[Date Prev][Date Next][Thread Prev][Thread Next][Date Index][Thread Index]

Re: [RFC PATCH v2] iommu/xen: Add Xen PV-IOMMU driver



Hello Robin,
Thanks for the thourough review.

>> diff --git a/drivers/iommu/Kconfig b/drivers/iommu/Kconfig
>> index 0af39bbbe3a3..242cefac77c9 100644
>> --- a/drivers/iommu/Kconfig
>> +++ b/drivers/iommu/Kconfig
>> @@ -480,6 +480,15 @@ config VIRTIO_IOMMU
>>         Say Y here if you intend to run this kernel as a guest.
>> +config XEN_IOMMU
>> +    bool "Xen IOMMU driver"
>> +    depends on XEN_DOM0
>
> Clearly this depends on X86 as well.
>
Well, I don't intend this driver to be X86-only, even though the current
Xen RFC doesn't support ARM (yet).
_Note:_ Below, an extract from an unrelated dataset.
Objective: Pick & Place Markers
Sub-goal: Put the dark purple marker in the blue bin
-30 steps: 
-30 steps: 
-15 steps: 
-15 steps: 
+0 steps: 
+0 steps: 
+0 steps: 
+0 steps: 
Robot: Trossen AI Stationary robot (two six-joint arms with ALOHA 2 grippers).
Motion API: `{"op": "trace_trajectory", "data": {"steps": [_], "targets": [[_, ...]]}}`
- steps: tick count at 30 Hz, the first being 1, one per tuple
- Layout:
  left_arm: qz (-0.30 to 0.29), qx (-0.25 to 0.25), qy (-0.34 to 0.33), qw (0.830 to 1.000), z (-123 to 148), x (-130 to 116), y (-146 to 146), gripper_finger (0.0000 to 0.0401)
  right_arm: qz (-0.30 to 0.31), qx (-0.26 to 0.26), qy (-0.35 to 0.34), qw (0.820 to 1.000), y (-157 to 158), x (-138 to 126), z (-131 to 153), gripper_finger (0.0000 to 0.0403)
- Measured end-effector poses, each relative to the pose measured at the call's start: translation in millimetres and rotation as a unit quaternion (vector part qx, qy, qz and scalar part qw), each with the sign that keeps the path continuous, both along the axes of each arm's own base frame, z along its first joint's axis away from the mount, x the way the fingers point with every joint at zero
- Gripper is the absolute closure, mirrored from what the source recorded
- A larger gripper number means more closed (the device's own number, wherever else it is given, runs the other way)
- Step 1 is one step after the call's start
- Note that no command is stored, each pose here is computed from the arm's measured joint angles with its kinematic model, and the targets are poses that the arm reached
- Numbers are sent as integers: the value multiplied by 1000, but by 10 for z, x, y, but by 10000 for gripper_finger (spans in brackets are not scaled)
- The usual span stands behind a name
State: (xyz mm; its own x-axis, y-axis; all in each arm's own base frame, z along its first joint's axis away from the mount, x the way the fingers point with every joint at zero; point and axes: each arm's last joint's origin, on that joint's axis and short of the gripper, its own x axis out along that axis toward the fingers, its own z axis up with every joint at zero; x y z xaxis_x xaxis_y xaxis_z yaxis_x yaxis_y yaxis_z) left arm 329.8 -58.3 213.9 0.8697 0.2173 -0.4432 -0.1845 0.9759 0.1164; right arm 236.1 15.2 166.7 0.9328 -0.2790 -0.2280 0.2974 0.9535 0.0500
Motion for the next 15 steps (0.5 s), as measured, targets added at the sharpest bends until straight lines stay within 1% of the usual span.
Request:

Unless there is a counter-indication
for it ?

>> +#include <linux/kernel.h>
>> +#include <linux/init.h>
>> +#include <linux/types.h>
>> +#include <linux/iommu.h>
>> +#include <linux/dma-map-ops.h>
>
> Please drop this; it's a driver, not a DMA ops implementation.
>
Sure, in addition to some others unneeded headers.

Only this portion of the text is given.